When held in the hands of healthy, appropriate adults, competitive sports can provide your girls with some invaluable lessons that will last them a lifetime. We all know about the obvious ones: The value of hard work, facing adversity, disciplining yourself to work towards a far off goal, how to effectively manage victory and failure, good sportsmanship, how to work as a team sacrificing “I” for “We,” etc.
However, in our present day culture, girls stand to learn some far more valuable lessons that will ultimately help them become strong and competent women in the society of their adulthood. These lessons are somewhat interrelated and start with learning how to feel good about yourself as a highly competitive, aggressive individual. Now a lot of people will blanch when they read this as if there is something very wrong about being a strong, competitive female in the world.
WHY?
Typically girls are socialized to be “feminine,” i.e. pretty, sweet, non-aggressive, non-competitive, sensitive and ultra-cooperative. In general, they are taught that they shouldn’t speak up for themselves, shouldn’t stand out in a crowd and shouldn’t try to strive to be the best, especially if it means that you might outcompete and therefore “hurt” someone else. In fact, girls are “rewarded” when they act in these passive and unassuming ways.

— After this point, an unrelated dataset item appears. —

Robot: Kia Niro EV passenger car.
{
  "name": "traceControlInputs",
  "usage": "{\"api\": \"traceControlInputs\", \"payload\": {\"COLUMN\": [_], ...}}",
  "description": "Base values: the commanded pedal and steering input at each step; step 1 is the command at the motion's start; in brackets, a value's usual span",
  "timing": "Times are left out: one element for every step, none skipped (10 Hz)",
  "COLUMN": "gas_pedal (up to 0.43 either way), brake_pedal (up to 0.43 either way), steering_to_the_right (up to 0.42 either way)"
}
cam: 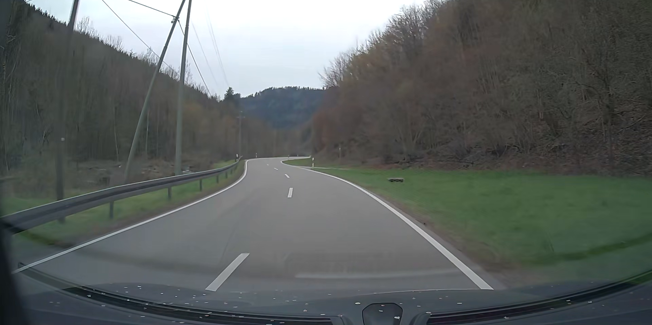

Because of this socialization, girls who play sports have to deal with an unspoken dilemma of trying to strive for excellence but at the same time having to be sure that they don’t become “too excellent.” As a consequence, so many girls and young women are conflicted about really going for it because it makes them feel uncomfortable and somehow “wrong.”
Even with all of the advances in women’s rights today, adult women in our society who are strong, competent and aggressive are still looked down upon and referred to in derogatory terms that start with the letter “B.” For many men, these kinds of strong, competent women are experienced as a threat.
Explain something to me though: Why is it perfectly OK and even virtuous for a man to be competent, aggressive and competitive but not for a woman?
Knowing when and how to be strong in the world, to stand out, to speak up for yourself, to strive to be your very best and to feel good about yourself are all invaluable life skills for young women to have. In the hands of competent adults, organized competitive sports provide girls with a healthy vehicle to develop these critical skills that lead to the development of a healthy self-image.
Unfortunately, far too many girls and young women view their self-worth and lovability mainly by their attractiveness to the opposite sex. Their self-esteem then is totally dependent upon the external and extremely shallow measure of physical appearances. To me, this is a tragedy. Personally it would break my heart to know that my two daughters’ self-esteem were dependent upon their ability to attract the opposite sex rather than on the uniqueness and special qualities of who they were as individuals.
Sports provides girls with the ability to develop special skills, talents and a healthy sense of self-esteem which completely transcends their physical looks. It gives them a way to feel good about themselves for who they are and what they can do, rather than for what they look like.
As far as I’m concerned, our definition of feminine has been terribly distorted. We need to expand it in a healthy way to include the qualities of strong, competent, independent, competitive and aggressive.